Your goal: For the data below, restate word for word only the lines from the line containing "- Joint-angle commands" through the line containing "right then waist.", both ends included.

[Stored data]
....

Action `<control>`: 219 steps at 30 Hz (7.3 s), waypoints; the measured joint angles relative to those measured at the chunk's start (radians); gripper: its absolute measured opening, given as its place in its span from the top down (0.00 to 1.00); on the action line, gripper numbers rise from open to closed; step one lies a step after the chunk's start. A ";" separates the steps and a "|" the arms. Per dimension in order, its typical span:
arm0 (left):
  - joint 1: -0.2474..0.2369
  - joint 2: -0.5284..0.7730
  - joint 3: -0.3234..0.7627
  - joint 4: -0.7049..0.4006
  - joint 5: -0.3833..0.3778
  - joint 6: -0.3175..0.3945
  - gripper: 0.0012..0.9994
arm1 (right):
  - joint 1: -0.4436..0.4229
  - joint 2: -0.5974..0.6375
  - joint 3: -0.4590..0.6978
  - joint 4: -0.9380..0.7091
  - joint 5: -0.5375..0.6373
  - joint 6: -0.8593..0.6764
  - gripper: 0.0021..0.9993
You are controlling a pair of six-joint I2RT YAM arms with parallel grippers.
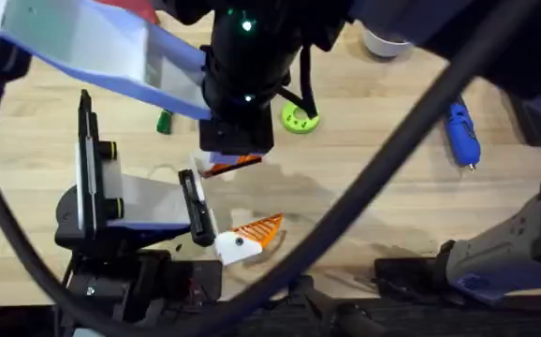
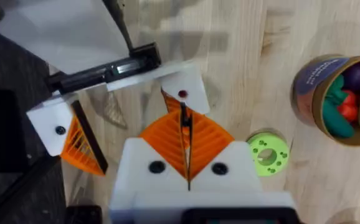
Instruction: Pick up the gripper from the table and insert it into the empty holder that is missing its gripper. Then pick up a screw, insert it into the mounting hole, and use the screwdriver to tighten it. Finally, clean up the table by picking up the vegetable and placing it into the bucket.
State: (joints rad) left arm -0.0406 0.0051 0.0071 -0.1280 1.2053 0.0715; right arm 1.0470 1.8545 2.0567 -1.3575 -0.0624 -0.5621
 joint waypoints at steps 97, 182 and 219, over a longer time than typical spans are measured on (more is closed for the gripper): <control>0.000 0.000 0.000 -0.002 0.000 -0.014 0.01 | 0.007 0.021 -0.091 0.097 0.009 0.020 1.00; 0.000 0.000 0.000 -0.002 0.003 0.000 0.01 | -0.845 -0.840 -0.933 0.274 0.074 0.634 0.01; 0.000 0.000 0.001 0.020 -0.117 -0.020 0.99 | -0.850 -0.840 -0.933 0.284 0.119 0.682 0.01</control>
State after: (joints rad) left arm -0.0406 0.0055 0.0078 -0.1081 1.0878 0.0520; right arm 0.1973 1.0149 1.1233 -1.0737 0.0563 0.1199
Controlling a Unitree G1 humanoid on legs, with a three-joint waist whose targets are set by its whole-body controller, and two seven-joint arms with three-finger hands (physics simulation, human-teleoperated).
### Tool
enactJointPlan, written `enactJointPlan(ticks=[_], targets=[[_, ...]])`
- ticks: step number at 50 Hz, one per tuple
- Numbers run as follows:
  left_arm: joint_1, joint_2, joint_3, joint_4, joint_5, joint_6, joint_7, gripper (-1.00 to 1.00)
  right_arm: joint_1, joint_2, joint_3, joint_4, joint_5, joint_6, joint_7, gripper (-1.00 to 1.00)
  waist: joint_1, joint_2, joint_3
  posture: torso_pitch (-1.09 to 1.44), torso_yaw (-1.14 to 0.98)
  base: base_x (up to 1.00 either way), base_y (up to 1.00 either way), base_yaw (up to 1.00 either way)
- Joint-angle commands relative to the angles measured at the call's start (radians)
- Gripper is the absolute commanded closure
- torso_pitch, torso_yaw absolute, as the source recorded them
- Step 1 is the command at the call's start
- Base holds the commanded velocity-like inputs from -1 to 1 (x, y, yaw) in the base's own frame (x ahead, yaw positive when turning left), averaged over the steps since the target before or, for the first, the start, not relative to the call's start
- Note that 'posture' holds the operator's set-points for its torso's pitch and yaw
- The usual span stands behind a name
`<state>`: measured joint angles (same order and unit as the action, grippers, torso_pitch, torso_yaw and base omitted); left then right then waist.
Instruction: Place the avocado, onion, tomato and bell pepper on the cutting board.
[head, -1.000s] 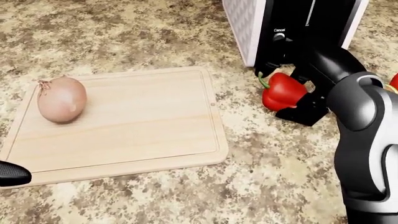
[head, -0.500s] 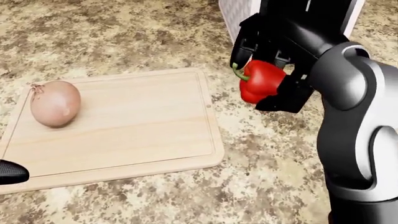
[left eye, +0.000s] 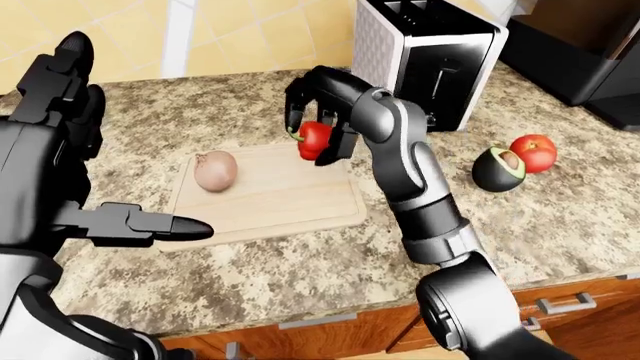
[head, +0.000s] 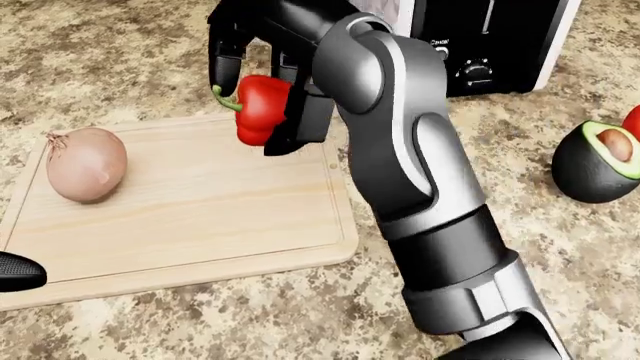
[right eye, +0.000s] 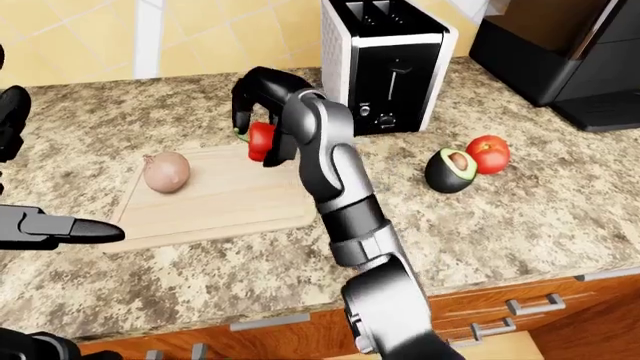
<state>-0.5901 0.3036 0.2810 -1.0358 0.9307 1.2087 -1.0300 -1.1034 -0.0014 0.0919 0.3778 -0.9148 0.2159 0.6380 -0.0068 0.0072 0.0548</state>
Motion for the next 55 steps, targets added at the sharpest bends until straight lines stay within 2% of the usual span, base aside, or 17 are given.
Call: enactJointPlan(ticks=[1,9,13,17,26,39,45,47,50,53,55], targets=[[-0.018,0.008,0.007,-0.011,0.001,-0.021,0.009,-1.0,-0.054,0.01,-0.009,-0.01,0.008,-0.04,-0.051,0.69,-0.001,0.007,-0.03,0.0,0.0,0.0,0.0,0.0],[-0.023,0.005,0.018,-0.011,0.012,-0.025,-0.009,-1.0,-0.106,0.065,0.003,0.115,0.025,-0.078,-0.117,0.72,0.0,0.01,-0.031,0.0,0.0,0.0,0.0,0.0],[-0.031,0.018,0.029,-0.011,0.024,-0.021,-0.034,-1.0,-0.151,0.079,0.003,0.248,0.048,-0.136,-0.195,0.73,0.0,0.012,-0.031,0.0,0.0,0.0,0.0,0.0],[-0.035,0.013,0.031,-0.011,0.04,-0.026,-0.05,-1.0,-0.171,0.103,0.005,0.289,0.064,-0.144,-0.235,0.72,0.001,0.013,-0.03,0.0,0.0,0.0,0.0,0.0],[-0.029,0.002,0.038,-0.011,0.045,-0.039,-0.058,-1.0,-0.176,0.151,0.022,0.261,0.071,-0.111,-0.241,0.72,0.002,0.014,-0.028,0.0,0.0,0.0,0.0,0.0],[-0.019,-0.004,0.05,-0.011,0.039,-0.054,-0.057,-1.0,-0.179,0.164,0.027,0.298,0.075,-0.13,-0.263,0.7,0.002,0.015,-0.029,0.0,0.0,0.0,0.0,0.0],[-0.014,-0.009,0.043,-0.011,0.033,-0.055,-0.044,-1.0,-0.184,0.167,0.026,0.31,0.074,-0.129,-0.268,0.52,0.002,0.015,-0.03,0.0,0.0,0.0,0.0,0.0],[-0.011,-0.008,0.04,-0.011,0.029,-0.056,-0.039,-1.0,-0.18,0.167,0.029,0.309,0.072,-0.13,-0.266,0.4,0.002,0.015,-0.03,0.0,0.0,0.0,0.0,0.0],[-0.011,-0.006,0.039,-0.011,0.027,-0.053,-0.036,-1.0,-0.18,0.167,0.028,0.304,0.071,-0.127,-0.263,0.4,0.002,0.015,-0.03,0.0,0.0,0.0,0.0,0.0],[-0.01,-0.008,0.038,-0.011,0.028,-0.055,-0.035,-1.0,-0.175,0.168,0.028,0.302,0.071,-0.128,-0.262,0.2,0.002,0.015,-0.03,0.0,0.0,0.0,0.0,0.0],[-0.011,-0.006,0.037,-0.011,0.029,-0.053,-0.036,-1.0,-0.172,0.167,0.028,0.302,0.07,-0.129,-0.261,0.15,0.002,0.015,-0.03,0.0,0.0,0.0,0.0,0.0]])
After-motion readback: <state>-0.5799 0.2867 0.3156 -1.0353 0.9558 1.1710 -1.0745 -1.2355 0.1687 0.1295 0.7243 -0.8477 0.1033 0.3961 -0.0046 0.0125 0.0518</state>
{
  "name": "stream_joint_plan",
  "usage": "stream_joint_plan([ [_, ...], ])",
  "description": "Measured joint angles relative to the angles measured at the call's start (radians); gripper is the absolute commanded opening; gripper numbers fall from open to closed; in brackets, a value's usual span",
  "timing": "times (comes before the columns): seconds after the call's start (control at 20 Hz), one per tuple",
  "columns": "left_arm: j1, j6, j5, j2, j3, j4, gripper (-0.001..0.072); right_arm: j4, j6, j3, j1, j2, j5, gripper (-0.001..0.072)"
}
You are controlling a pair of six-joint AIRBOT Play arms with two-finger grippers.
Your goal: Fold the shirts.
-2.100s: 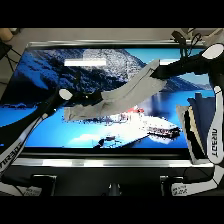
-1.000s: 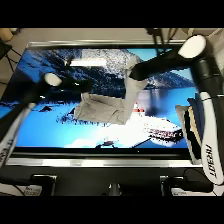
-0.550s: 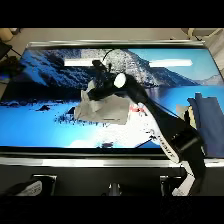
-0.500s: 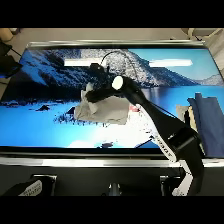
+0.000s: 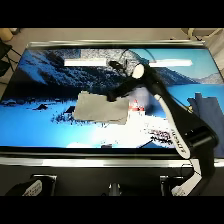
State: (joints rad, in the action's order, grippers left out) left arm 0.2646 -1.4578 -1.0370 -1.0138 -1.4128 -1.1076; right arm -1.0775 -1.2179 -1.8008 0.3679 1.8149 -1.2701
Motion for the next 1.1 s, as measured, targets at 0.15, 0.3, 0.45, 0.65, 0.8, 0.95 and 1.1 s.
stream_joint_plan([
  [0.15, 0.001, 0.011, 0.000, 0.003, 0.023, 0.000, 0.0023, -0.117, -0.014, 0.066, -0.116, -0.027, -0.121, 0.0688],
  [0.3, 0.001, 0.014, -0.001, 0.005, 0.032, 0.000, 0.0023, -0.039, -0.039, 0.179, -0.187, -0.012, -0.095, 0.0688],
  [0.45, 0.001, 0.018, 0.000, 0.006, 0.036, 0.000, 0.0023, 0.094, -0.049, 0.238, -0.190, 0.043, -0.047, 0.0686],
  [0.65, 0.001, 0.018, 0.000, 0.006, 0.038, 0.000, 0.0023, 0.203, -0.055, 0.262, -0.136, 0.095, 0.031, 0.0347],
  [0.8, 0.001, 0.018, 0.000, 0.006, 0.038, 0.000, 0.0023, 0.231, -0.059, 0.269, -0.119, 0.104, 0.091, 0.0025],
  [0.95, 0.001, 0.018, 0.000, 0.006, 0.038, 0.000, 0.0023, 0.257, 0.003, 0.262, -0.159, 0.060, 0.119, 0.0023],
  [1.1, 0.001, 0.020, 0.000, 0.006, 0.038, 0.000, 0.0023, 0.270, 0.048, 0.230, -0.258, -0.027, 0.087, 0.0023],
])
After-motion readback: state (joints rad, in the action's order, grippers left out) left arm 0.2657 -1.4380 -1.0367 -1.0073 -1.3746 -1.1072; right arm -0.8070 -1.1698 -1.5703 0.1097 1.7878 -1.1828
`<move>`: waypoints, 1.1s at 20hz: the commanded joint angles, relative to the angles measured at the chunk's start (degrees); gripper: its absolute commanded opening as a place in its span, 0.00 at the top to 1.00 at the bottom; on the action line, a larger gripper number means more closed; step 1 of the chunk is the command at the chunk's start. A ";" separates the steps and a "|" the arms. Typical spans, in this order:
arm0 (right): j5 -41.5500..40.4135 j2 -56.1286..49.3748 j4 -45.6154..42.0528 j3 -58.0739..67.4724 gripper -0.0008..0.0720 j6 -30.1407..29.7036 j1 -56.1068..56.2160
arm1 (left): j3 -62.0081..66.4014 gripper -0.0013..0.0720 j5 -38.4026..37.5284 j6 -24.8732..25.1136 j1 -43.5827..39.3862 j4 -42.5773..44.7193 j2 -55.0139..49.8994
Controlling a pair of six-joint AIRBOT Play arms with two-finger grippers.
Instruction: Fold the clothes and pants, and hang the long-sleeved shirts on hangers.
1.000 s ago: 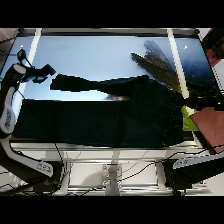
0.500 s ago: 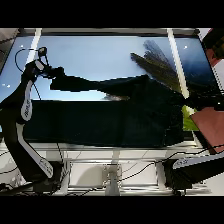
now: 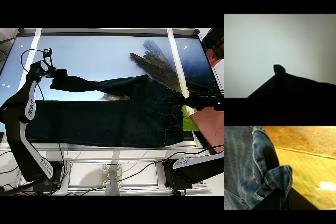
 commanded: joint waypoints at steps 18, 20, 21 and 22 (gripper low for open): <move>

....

Final answer:
- Joint-angle commands relative to the angles measured at the call's start (radians)
- Gripper is the absolute commanded closure
- torso_pitch, torso_yaw absolute, as the source recorded them
- Step 1 is the command at the call's start
- Base holds the commanded velocity-like inputs from -1 to 1 (x, y, yaw) in the base's own frame (x ahead, yaw positive when turning left), averaged over the steps since the target before or, for the first, the start, not relative to the call's start
- Note that 'posture' holds the operator's set-points for its torso's pitch and yaw
- The usual span stands behind a name
`<state>`: measured joint angles (same order and unit as the action, grippers, torso_pitch, torso_yaw and base omitted); left then right then waist.

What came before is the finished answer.